Start of Excerpted records
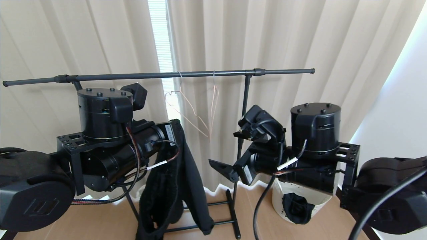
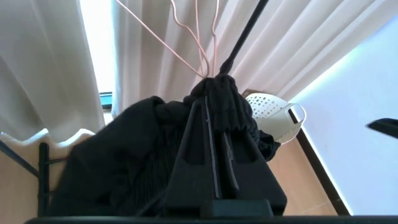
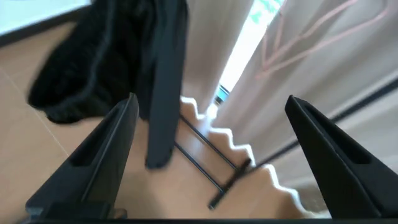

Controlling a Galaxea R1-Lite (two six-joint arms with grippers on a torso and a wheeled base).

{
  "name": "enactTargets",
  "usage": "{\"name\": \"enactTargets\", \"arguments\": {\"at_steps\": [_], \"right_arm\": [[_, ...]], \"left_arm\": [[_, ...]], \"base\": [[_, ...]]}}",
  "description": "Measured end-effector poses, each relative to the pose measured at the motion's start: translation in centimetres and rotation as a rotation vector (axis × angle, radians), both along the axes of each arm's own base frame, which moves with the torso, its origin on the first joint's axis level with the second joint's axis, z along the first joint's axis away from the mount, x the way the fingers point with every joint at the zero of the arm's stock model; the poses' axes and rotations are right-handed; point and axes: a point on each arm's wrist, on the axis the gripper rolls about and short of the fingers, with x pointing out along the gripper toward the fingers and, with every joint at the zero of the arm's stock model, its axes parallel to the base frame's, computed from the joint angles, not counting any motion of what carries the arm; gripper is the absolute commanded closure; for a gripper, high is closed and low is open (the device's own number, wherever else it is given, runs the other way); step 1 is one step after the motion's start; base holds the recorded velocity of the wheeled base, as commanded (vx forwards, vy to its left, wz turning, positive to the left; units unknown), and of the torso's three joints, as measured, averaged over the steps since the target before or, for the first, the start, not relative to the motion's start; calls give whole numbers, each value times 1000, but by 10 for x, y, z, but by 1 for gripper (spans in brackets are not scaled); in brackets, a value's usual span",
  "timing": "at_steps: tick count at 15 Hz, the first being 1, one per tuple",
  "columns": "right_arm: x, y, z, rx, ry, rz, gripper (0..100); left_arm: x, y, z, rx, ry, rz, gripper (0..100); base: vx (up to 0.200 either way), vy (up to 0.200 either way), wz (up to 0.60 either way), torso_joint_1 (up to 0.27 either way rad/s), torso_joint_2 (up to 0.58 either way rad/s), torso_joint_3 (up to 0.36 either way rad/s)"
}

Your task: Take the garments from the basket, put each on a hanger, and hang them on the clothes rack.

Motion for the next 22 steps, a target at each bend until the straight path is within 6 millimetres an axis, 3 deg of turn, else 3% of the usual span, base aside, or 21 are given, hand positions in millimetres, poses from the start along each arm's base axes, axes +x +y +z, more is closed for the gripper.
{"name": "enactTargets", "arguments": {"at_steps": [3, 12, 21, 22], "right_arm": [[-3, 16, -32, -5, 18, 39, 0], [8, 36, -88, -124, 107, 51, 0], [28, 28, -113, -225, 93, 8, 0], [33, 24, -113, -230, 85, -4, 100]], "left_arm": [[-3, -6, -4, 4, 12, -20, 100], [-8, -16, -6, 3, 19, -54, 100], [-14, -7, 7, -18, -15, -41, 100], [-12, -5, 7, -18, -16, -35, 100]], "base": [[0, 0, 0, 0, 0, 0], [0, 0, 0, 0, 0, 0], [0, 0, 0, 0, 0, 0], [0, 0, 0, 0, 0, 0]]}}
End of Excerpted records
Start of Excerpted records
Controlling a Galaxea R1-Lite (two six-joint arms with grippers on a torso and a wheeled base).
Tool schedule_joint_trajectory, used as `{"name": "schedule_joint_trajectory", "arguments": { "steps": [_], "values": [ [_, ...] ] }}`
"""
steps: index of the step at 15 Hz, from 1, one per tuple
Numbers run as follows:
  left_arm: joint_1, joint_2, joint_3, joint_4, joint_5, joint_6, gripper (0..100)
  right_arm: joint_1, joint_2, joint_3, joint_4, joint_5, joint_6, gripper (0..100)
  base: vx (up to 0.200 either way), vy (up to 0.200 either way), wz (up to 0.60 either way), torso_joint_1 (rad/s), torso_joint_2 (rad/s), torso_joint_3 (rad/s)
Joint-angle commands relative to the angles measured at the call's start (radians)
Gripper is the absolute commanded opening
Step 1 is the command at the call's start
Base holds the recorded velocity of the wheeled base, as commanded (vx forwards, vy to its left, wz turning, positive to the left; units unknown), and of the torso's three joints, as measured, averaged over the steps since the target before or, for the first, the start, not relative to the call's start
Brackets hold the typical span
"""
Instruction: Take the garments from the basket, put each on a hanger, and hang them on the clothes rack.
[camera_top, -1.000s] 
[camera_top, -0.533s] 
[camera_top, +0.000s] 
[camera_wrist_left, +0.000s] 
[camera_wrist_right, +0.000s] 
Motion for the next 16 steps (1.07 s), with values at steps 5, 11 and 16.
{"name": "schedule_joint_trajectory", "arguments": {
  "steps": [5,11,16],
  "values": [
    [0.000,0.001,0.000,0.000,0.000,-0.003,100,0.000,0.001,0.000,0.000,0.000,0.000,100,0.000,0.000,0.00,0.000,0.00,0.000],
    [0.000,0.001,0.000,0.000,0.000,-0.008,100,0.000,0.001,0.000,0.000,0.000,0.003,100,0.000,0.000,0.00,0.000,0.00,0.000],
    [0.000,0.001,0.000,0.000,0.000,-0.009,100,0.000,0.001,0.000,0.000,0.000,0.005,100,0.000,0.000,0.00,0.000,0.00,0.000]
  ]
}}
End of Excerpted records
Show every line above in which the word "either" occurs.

Solved problem
  "columns": "right_arm: x, y, z, rx, ry, rz, gripper (0..100); left_arm: x, y, z, rx, ry, rz, gripper (0..100); base: vx (up to 0.200 either way), vy (up to 0.200 either way), wz (up to 0.60 either way), torso_joint_1 (up to 0.27 either way rad/s), torso_joint_2 (up to 0.58 either way rad/s), torso_joint_3 (up to 0.36 either way rad/s)"
  base: vx (up to 0.200 either way), vy (up to 0.200 either way), wz (up to 0.60 either way), torso_joint_1 (rad/s), torso_joint_2 (rad/s), torso_joint_3 (rad/s)

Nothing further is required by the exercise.